Print version ISSN 0021-2571

Ann. Ist. Super. Sanità vol.48 n.1 Roma Jan. 2012

http://dx.doi.org/10.1590/S0021-25712012000100018 

SECTION II
BOOK REVIEWS, NOTES AND COMMENTS

 

 

 

Edited by Federica Napolitani Cheyne

This book tells the story of an extraordinary man, of his remarkable life and his passionate vision which led him to the founding of the UK's largest independent charity funding agency (and one of the biggest in the world) to improve human and animal health through biomedical research: The Wellcome Trust Foundation.

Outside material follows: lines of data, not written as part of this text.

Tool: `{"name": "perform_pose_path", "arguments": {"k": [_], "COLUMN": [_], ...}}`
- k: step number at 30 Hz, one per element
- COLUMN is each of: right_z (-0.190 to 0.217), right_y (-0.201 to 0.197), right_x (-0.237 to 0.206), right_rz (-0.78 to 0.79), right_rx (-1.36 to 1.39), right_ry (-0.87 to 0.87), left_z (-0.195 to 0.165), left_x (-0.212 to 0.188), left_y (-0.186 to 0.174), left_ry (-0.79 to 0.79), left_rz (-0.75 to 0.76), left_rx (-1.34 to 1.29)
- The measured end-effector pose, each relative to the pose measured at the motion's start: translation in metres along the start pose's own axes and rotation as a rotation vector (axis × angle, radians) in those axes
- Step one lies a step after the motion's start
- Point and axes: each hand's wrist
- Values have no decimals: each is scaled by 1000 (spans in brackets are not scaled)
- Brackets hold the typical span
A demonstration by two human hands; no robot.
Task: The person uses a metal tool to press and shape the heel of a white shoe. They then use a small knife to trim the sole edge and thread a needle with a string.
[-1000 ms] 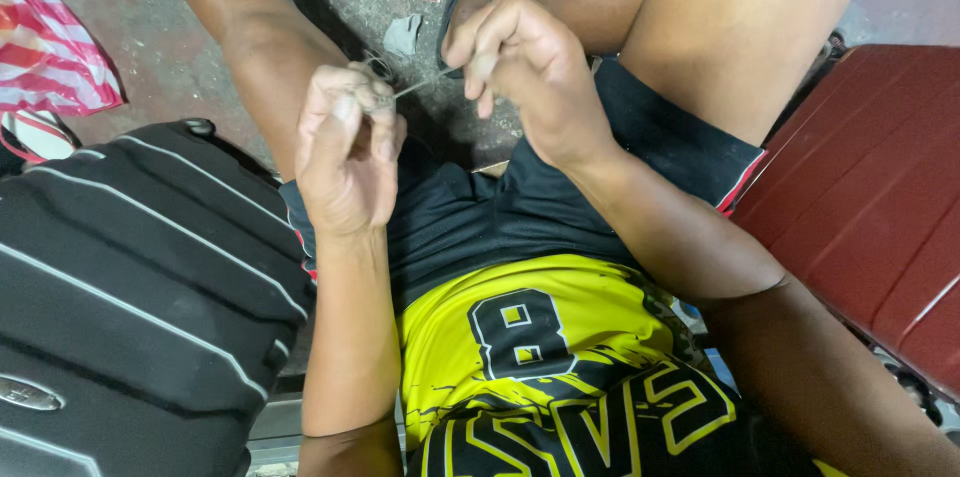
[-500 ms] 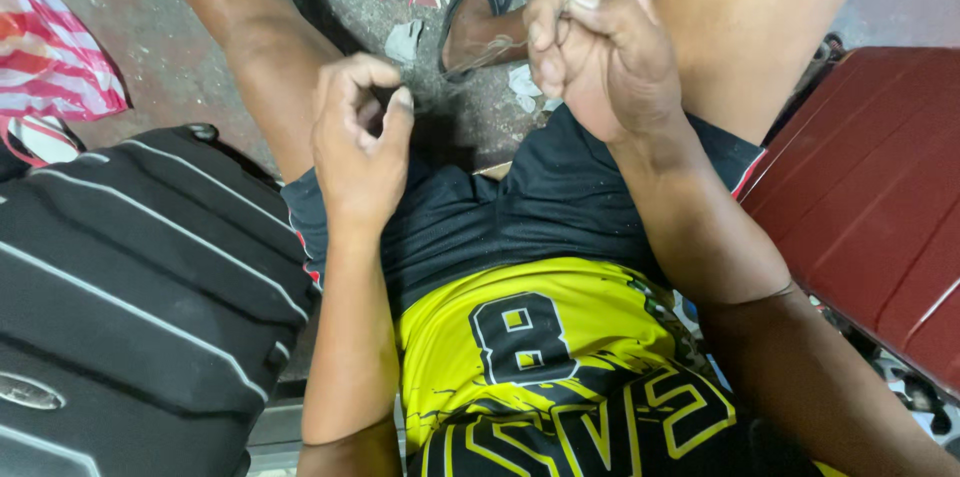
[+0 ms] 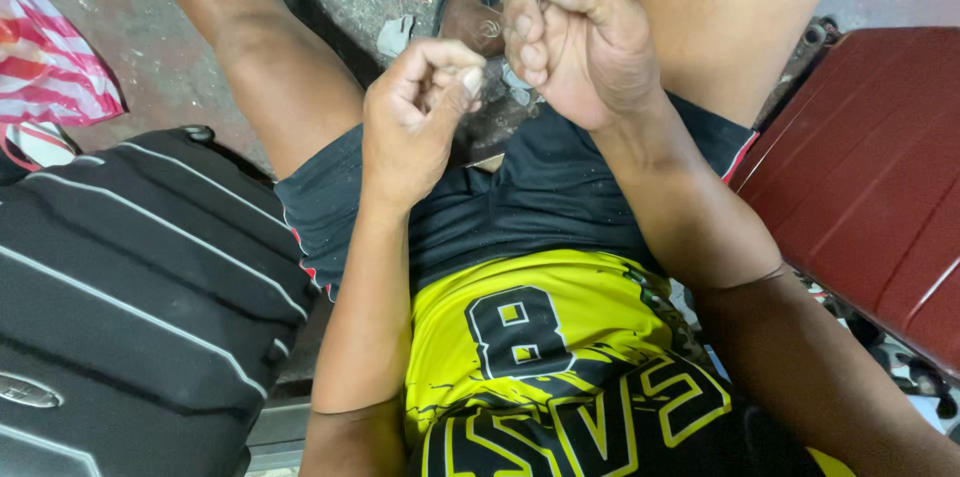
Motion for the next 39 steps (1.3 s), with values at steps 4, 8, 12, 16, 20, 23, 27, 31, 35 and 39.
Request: {"name": "perform_pose_path", "arguments": {"k": [4,8,12,16,20,23,27,31,35,39], "right_z": [3,5,12,19,18,11,12,17,16,12], "right_y": [1,7,13,19,28,33,28,21,19,16], "right_x": [-2,-2,-1,-3,-6,-11,-12,-8,-4,0], "right_rz": [33,20,17,-195,-89,-23,-39,20,20,-6], "right_rx": [40,45,-15,-419,-799,-867,-954,-731,-708,-643], "right_ry": [42,62,-19,-249,-343,-320,-277,-121,-131,-67], "left_z": [-17,-18,-6,-2,-9,-16,-28,-34,-29,-20], "left_x": [0,4,4,3,6,7,7,6,9,10], "left_y": [5,16,16,9,10,14,13,12,10,7], "left_ry": [220,179,-40,-109,-66,-28,46,114,61,-34], "left_rz": [-94,-51,25,15,-17,-66,-109,-150,-165,-56], "left_rx": [221,260,-82,-157,-183,-153,104,161,28,-176]}}
Point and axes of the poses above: each hand's wrist, its own x-axis towards the middle knuckle, its own y-axis out of the palm, z = x × y, and after that the axes turned 10 degrees about -z, right-handed
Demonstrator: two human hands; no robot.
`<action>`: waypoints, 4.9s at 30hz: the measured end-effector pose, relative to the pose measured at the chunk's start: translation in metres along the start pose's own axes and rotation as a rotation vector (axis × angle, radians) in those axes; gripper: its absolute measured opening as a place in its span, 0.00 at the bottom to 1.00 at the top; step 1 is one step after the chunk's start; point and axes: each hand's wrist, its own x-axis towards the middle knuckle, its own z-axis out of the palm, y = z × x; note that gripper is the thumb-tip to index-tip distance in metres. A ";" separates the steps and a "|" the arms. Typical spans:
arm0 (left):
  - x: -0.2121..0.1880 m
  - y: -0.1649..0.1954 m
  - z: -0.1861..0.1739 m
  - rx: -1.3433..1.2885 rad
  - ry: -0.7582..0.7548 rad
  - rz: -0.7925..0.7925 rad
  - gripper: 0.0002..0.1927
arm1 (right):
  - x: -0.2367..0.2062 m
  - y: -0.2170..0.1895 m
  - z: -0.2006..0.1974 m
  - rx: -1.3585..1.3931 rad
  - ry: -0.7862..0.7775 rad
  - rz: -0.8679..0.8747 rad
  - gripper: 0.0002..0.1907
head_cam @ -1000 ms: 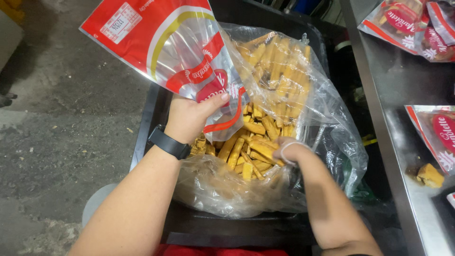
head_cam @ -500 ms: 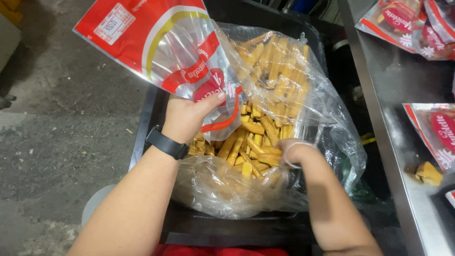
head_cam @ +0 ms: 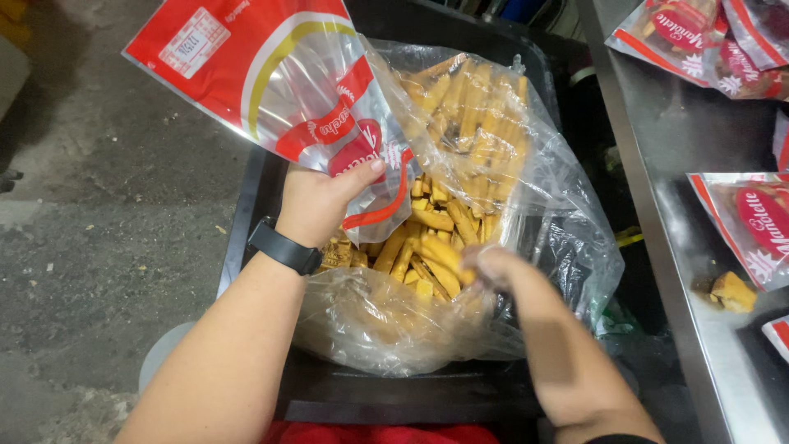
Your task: The person repeatedly scoops yellow snack sticks from a large plastic-lined bin into small branded snack bags, then seals and places each filled bag onto a stainless steel table. The process is repeated continuously throughout the clip.
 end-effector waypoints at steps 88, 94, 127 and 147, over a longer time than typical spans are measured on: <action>-0.005 -0.021 0.029 -0.776 0.258 -0.326 0.20 | -0.088 -0.043 0.060 -0.322 0.902 -0.997 0.51; -0.004 -0.025 0.024 -0.677 0.283 -0.390 0.22 | -0.097 -0.044 0.066 -0.257 0.836 -1.149 0.52; -0.017 -0.020 0.043 -0.459 -0.020 -0.373 0.19 | -0.035 -0.016 0.048 1.066 -0.140 -0.784 0.34; -0.020 -0.048 0.043 -0.627 -0.030 -0.614 0.12 | -0.067 -0.021 0.047 0.493 0.364 -1.489 0.21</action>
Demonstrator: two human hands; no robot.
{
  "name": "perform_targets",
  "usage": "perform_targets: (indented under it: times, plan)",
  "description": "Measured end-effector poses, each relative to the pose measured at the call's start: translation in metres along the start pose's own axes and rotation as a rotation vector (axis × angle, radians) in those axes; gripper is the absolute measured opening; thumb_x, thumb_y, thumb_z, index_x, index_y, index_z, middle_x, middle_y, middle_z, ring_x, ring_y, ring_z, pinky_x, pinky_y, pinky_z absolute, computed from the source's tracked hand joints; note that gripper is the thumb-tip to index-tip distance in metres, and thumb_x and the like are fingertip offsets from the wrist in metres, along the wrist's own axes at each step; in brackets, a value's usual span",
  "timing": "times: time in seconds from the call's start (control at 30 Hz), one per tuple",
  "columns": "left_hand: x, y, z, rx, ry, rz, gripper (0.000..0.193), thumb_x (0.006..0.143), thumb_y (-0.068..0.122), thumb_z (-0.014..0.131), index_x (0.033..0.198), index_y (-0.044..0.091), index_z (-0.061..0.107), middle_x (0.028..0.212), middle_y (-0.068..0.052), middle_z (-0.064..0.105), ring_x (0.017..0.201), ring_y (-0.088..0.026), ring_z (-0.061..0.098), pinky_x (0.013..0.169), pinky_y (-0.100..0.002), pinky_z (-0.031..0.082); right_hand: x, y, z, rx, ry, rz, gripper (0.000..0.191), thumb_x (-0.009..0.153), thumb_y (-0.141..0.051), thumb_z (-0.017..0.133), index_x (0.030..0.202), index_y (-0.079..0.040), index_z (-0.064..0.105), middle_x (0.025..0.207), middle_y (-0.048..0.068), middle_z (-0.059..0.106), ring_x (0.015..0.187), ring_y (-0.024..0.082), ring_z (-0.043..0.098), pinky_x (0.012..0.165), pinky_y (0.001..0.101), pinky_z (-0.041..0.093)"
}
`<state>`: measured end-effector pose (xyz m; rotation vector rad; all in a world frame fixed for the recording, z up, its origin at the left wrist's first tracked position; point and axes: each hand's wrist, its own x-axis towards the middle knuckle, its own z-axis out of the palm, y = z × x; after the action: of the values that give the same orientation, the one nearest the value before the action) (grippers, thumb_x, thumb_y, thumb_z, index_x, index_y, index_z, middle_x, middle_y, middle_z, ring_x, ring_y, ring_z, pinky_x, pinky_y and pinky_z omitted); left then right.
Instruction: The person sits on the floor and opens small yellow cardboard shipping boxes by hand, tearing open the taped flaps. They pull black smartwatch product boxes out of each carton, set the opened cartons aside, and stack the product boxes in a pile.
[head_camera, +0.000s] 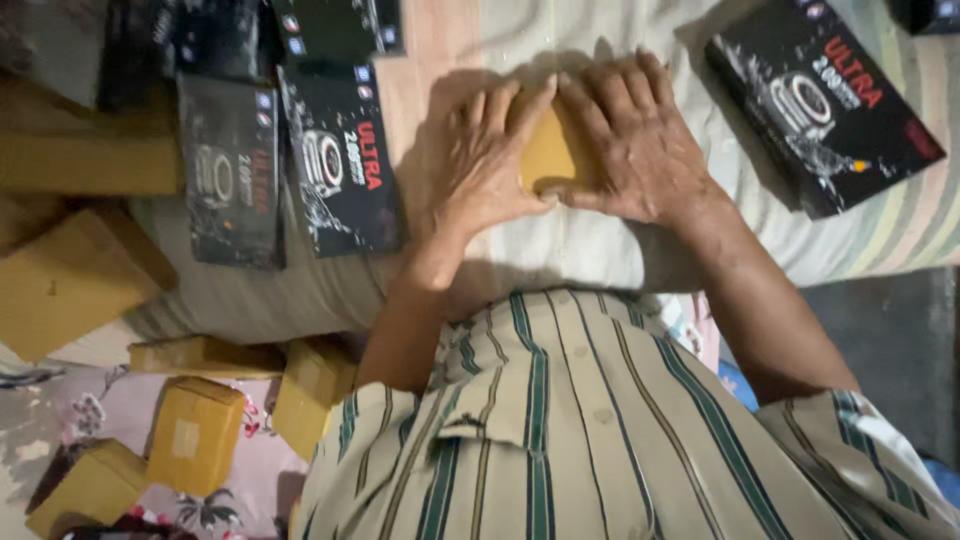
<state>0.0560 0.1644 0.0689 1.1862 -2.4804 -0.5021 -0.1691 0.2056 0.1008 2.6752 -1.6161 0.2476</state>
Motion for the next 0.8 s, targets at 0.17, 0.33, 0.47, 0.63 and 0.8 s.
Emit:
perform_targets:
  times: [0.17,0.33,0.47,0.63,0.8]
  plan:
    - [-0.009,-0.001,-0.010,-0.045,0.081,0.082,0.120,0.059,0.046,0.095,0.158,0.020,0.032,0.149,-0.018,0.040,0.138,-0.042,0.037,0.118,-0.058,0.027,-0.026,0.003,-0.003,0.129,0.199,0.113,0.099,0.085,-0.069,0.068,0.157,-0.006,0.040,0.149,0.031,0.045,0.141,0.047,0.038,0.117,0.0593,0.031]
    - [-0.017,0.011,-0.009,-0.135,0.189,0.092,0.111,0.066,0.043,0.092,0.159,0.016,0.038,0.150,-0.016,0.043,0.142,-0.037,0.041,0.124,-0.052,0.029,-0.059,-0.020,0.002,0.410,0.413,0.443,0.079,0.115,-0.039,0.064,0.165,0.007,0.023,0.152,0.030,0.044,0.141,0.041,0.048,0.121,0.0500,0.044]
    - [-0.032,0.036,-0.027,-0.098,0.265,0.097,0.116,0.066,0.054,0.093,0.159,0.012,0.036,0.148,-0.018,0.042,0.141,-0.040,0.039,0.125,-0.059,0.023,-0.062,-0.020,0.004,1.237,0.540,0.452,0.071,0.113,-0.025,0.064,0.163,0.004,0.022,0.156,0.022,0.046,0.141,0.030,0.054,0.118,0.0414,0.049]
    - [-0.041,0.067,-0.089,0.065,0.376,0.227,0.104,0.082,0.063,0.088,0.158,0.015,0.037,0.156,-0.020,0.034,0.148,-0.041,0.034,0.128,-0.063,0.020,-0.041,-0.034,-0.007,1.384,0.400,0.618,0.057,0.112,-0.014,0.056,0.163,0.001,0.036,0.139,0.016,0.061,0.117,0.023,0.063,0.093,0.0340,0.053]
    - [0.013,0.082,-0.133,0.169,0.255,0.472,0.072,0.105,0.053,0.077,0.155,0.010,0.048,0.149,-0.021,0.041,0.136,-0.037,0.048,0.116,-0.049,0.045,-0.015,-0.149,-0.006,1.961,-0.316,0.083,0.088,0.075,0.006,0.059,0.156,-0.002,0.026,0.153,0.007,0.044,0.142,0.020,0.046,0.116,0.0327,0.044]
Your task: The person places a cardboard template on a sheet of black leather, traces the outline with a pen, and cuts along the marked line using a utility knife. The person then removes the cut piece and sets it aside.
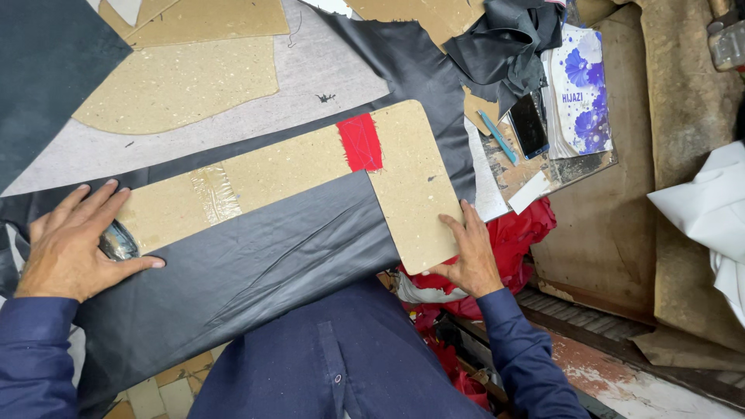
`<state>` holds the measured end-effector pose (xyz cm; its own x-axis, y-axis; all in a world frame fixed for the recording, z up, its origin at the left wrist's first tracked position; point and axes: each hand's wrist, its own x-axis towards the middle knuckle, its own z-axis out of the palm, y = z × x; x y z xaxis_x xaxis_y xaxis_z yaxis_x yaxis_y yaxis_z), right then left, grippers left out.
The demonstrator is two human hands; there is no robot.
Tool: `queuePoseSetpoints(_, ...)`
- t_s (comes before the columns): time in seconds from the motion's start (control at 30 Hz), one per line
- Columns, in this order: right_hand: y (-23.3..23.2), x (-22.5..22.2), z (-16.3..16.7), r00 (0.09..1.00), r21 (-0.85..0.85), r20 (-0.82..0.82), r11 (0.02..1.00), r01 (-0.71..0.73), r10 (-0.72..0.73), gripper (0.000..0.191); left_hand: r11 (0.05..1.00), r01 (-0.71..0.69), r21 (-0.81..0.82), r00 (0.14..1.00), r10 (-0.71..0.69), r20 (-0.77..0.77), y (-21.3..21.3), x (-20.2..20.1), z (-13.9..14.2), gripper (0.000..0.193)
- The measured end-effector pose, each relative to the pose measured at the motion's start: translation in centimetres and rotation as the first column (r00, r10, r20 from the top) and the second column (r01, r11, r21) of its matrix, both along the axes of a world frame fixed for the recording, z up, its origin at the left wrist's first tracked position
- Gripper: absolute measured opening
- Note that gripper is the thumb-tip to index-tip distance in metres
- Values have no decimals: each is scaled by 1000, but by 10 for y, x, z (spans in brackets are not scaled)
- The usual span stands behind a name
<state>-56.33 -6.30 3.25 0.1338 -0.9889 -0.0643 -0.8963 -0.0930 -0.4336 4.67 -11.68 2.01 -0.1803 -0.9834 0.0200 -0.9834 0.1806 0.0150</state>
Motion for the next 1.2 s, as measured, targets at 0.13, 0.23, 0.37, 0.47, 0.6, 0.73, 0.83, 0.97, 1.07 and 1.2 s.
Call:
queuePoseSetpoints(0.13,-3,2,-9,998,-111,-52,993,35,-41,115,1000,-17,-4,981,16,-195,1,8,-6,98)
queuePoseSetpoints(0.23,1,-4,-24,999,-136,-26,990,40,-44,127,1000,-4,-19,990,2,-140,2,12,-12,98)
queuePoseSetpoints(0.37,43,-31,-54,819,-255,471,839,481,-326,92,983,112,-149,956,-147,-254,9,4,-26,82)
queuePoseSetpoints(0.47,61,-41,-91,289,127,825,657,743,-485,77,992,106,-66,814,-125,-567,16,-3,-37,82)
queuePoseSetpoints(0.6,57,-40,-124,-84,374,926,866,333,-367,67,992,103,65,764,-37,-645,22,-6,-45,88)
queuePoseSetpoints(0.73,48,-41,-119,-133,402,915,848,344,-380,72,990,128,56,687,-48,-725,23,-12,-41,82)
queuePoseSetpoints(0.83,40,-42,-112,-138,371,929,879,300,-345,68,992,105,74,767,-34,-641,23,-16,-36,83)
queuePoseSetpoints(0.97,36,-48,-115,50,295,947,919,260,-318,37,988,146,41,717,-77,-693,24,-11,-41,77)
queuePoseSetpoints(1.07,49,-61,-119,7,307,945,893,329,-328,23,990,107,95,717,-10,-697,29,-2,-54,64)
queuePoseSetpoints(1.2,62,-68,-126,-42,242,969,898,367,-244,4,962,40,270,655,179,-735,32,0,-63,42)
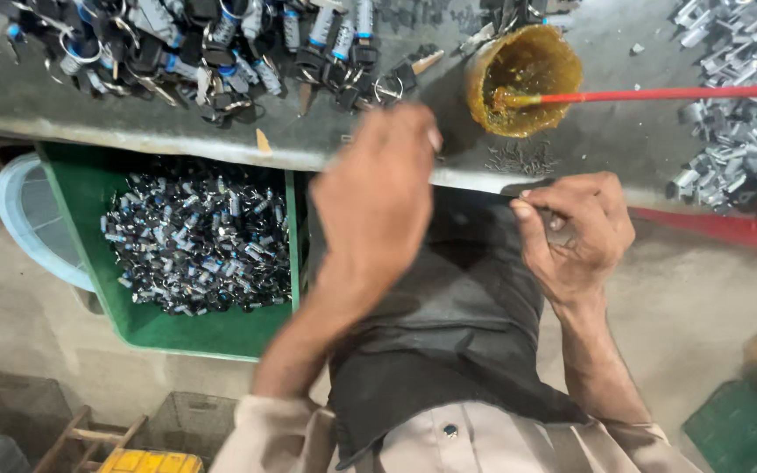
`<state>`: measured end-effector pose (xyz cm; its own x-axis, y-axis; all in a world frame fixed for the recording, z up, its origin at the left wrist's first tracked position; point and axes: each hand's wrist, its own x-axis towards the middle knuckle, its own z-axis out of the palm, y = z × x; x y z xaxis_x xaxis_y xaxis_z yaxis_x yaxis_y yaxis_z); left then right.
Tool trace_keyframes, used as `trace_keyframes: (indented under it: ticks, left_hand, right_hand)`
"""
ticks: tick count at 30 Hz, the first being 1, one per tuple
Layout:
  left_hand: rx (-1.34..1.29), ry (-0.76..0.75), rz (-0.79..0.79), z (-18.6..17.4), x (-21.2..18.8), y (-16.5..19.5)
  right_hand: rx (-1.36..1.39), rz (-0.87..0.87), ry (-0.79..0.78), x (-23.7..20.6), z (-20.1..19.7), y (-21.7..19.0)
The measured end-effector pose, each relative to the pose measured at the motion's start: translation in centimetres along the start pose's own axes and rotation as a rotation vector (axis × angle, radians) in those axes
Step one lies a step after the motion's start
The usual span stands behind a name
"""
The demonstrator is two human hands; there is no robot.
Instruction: The person sits at a workbench covered with piles of small lock cylinders and padlock parts. They pick up one cylinder at a time, hold it over a bowl of yellowish liquid, and coat it using a long red-handled brush, then set the treated cylinder back on the bench and reach for the next one.
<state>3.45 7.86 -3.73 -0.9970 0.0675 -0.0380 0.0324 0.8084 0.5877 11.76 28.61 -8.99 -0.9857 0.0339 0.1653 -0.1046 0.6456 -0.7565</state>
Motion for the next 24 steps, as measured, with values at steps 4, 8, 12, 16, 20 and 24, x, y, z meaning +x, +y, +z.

Born in 1853 in Wisconsin, to a family of pioneers, Henry Wellcome died in London at the age of eighty-three, Knight of the British Empire and one of the most influential and respected persons of his time. What led him from "backwood to knighthood"?

We will discover it through the beautifully illustrated pages of this work which contains hundreds of historic photographs covering a period of 160 years and selected from the vast archive of the Wellcome Collection. Photographs that everyone can fully appreciate and enjoy since they not only tell a pictorial history of the life of Henry Wellcome but because each of them is a surprisingly captivating window into the Victorian and Edwardian age.

Each chapter describes a period and an adventure in Henry Wellcome's life: his childhood in the Great Plains area of Native America ("The idyllic landscape into which the Wellcome family had migrated in 1861 was indeed as bountiful as Dr J.W.B. Wellcome had described (...). The "backwoods" surrounding the small towns provided the raw material for building and the soil was fertile for farming"); his studies and his pharmaceutical practice in New York which grew along with the development of the pharmaceutical industry; his research expedition to South America (Ecuador and Peru) "on the hurricane deck of a mule" from where he reported with great concern about the sustainability of the Cinchona bark harvesting (Cinchona barks were used for the production of quinine) and with a keen eye on the medicinal uses of natural plants; his first experience as a businessman through the Burroughs Wellcome & Co partnership in pharmaceutical preparations (the company's participation in the International Medical and Sanitary Exhibitions in London 1881 and in the World's Colombian Exposition in Chicago 1893, which marked the 400th anniversary of the discovery of the New World, are also reported); his relations with the adventures of the famous explorers of those times "who would not leave base camp without a custom designed Burroughs Wellcome tabloid medicine kit" which served as an emergency first-aid kit (we can see photographs of themedicinechestsandcasesusedintheBritishAntarctic expedition and in the first transatlantic flights).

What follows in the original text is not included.